基于时域梅尔频率小波系数的音频信号处理 (Audio Signal Processing Using Time Domain Mel-Frequency Wavelet Coefficient)

Extracting features from the speech is the most critical process in speech signal processing. Mel Frequency Cepstral Coefficients (MFCC) are the most widely used features in the majority of the speaker and speech recognition applications, as the filtering in this feature is similar to the filtering taking place in the human ear. But the main drawback of this feature is that it provides only the frequency information of the signal but does not provide the information about at what time which frequency is present. The wavelet transform, with its flexible time-frequency window, provides time and frequency information of the signal and is an appropriate tool for the analysis of non-stationary signals like speech. On the other hand, because of its uniform frequency scaling, a typical wavelet transform may be less effective in analysing speech signals, have poorer frequency resolution in low frequencies, and be less in line with human auditory perception. Hence, it is necessary to develop a feature that incorporates the merits of both MFCC and wavelet transform. A great deal of studies are trying to combine both these features. The present Wavelet Transform based Mel-scaled feature extraction methods require more computation when a wavelet transform is applied on top of Mel-scale filtering, since it adds extra processing steps. Here we are proposing a method to extract Mel scale features in time domain combining the concept of wavelet transform, thus reducing the computational burden of time-frequency conversion and the complexity of wavelet extraction. Combining our proposed Time domain Mel frequency Wavelet Coefficient(TMFWC) technique with the reservoir computing methodology has significantly improved the efficiency of audio signal processing.
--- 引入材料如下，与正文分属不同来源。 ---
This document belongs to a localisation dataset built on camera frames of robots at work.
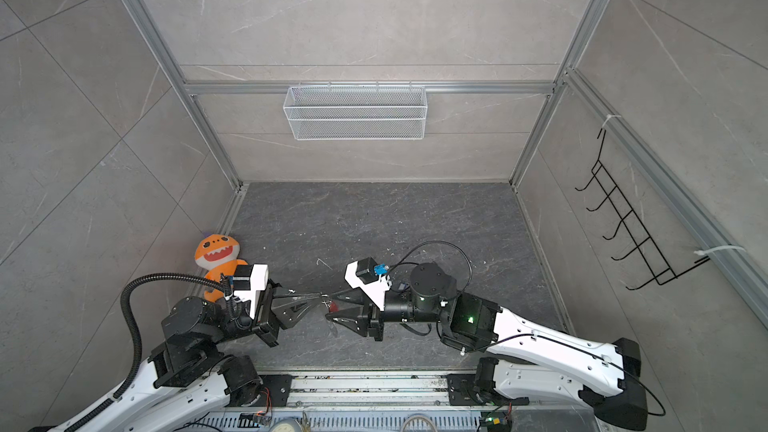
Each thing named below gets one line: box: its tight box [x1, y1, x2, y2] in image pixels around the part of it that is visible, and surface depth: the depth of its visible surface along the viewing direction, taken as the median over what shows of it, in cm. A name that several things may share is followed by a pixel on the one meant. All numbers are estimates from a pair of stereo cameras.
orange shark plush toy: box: [194, 234, 248, 302], surface depth 92 cm
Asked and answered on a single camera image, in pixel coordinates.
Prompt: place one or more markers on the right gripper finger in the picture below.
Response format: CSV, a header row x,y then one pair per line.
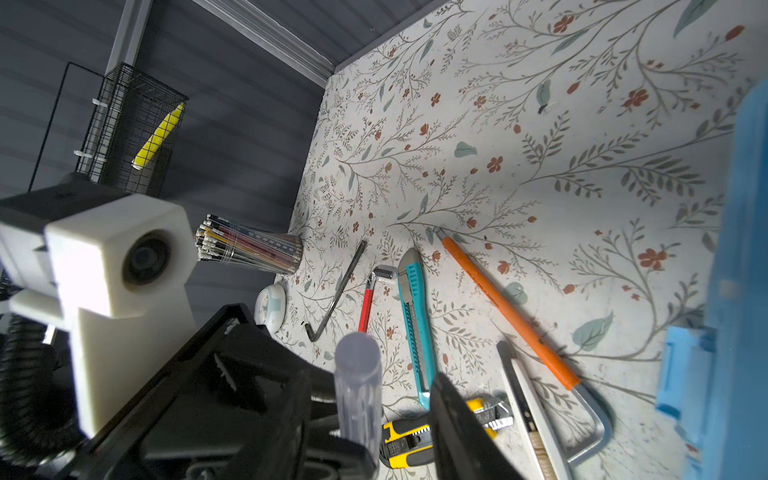
x,y
462,448

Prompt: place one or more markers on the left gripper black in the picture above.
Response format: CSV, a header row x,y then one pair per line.
x,y
233,403

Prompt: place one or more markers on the yellow black utility knife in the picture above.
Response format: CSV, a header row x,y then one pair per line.
x,y
408,442

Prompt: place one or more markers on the black marker pen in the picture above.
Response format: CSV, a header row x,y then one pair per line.
x,y
539,438

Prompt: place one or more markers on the clear handled screwdriver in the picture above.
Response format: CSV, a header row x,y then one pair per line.
x,y
358,391

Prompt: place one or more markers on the teal utility knife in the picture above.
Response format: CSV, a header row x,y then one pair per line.
x,y
413,297

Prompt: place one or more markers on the blue plastic tool box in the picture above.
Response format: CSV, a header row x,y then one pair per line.
x,y
713,379

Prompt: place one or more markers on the black metal rod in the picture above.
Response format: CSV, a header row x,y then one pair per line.
x,y
314,334

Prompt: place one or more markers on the orange pencil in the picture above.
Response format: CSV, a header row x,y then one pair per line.
x,y
603,432

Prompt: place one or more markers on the cup of pencils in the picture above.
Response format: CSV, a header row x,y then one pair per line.
x,y
220,240

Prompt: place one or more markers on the yellow highlighter in basket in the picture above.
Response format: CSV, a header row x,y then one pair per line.
x,y
156,140

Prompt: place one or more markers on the white wall clock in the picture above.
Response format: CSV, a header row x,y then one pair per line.
x,y
270,308

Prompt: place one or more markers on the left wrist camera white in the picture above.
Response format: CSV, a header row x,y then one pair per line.
x,y
109,268

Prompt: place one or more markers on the red handled screwdriver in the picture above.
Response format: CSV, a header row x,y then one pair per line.
x,y
383,272

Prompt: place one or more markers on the black wire wall basket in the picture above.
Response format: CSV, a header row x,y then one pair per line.
x,y
129,106

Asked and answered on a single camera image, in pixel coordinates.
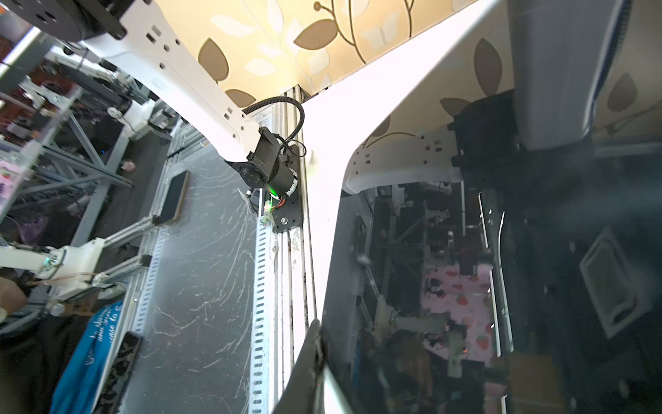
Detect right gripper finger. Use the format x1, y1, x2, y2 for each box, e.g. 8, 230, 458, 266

翻译：从语音中提取特征是语音信号处理中最关键的过程。梅尔频率倒谱系数（MFCC）是大多数说话人和语音识别应用中最广泛使用的特征，因为该特征中的滤波过程类似于人耳中的滤波机制。然而，该特征的主要缺点在于它仅提供信号的频率信息，而无法提供特定频率在何时出现的时间信息。小波变换凭借其灵活的时频窗口，能够同时提供信号的时间和频率信息，是分析如语音这类非平稳信号的合适工具。另一方面，由于传统小波变换采用均匀频率缩放，其在分析语音信号时可能效率较低，低频段频率分辨率较差，且与人耳听觉感知的匹配度不足。因此，有必要开发一种结合MFCC和小波变换优点的特征。大量研究正尝试融合这两种特征。当前基于小波变换的梅尔尺度特征提取方法在梅尔尺度滤波基础上应用小波变换时，因增加了额外处理步骤而需要更多计算量。本文提出一种在时域中结合小波变换概念提取梅尔尺度特征的方法，从而降低时频转换的计算负担和小波提取的复杂度。将我们提出的时域梅尔频率小波系数（TMFWC）技术与储备池计算方法相结合，显著提升了音频信号处理的效率。